Joshua Pace, a senior drum major who has been in the Big Red Marching Band for five years, said he thinks it’s because of the family mindset many members have that they want to keep each other and their community safe by following the guidelines given to them.
“Our main goal is to keep being able to do this, so we just abide by these rules so we can keep coming together,” Pace said. “From what I can gather the band’s mindset is that they don’t want to spread the virus to someone else and potentially hurt them or their family, so we’re gonna do everything we can to not spread it. It’s less of a ‘me’ mindset and more of a ‘we’ mindset.”
The Big Red Marching Band calls itself the “Pride of the Hilltoppers,” and many of its members take that sentiment very seriously. They feel the band can set a positive example for their fellow WKU students to follow social distancing guidelines.
“We’re a big group, and we practice three days a week, so students all over campus can see and hear this huge band wearing masks, staying distant and following the rules, which I think speaks volumes,” Pace said. “If we can do it, so can everyone else, and hopefully when people hear this it can spark a nice change on the hill.”
Emma Grace Tuggle, a sophomore from Bowling Green, plays the piccolo and said she thinks the band offers hope to WKU students that things will eventually get better.
“There’s nothing like hearing the fight song after a touchdown or walking around campus and hearing the band — It’s heartwarming,” Tuggle said. “I’ve had quite a few people tell me it lifts their spirits to hear us play.”
The band has had to make many adjustments this year, and game day is one of those. On a typical game day the Big Red Marching Band would occupy one section in the stadium and march on the field for the halftime show. This year, they are no longer allowed on the field, and they now occupy three stands for a total of 1,200 seats.
Megan Withers, a junior flute player from Bowling Green, said that while the new game day guidelines are definitely an adjustment, she thinks it’s really important that the band still gets to cheer on the football team during games.
“We bring an element to athletic events because we are always there to cheer and support the team, which is especially important now with the reduced number of fans in the stadium,” Withers said. “We brought our A-game during the first football game of this season, and we had fun, which is what we do in the flute section.

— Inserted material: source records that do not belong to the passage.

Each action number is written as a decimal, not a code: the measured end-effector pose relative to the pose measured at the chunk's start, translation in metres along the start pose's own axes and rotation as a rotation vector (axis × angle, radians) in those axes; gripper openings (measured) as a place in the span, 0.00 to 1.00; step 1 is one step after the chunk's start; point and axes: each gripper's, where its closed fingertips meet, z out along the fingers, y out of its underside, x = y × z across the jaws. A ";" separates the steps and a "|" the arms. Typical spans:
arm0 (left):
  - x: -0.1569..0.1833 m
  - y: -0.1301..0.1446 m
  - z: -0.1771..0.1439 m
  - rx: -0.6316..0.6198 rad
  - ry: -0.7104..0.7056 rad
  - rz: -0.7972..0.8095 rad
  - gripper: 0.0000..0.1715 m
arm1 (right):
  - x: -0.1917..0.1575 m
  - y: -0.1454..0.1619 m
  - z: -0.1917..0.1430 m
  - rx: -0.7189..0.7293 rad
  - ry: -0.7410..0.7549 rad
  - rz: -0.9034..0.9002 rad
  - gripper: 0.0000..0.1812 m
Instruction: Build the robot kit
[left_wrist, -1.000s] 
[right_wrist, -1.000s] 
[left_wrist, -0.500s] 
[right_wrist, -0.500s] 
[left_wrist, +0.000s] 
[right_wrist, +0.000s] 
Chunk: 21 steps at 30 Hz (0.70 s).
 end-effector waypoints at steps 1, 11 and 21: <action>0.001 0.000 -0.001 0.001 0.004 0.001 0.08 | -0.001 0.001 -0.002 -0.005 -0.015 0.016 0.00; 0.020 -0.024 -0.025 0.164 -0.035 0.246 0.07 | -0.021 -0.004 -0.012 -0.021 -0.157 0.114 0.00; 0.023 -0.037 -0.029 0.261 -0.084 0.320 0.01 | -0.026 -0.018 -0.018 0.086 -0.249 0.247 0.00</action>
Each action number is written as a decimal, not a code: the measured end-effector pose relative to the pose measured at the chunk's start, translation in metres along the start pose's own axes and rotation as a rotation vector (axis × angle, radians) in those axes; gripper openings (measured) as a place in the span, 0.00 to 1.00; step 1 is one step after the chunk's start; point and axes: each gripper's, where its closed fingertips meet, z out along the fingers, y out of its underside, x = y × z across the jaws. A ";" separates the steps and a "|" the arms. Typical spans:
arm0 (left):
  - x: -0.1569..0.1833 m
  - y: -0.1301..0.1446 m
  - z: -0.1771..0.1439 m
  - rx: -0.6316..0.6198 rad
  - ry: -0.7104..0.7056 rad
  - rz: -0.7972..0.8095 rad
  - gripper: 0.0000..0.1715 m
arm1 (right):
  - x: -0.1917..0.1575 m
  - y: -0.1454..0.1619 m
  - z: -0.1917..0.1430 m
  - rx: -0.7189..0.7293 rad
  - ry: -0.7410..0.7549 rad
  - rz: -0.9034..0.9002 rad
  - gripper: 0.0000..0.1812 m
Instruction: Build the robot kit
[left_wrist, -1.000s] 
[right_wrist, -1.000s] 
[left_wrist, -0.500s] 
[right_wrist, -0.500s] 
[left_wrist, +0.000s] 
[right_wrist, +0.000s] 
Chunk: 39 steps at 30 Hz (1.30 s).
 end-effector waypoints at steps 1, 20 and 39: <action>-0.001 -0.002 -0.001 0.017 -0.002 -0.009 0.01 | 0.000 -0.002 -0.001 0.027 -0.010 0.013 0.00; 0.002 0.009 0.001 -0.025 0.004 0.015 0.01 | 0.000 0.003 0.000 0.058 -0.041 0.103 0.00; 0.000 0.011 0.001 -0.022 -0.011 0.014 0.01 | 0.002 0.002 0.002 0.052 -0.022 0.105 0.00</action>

We scream and holler and support the Tops.”
McCoy offered similar insight into game day and said her first ever college football game exceeded her expectations, despite it looking different than she expected.
“The game atmosphere was electric, and we were playing with so much energy, just being silly and letting our personalities show, and it felt like I had regained some sense of normalcy,” McCoy said. “They call us the Pride of the Hilltoppers for a reason.”
Big Red Marching Band is preparing a pre-recorded halftime show for the WKU Homecoming game to broadcast while they play in the stands.
Many of the band members agreed that while the adjustments have been difficult, they are just happy to be able to be there and find some sort of normal in a time when everything is changing.
Erin McCurdy, a junior drum major from Louisville, said that while it’s disappointing to not be able to do little things like the band’s traditional handshake or hug your friends, she is just thankful to be on campus and is willing to do whatever it takes to stay together.
“Doing band makes it feel like some things are a little back to normal,” McCurdy said. “Band is an outlet for people to feel included and welcome and to express themselves. So to have this organization to come to and feel welcome is a big blessing, especially since many other schools didn’t.”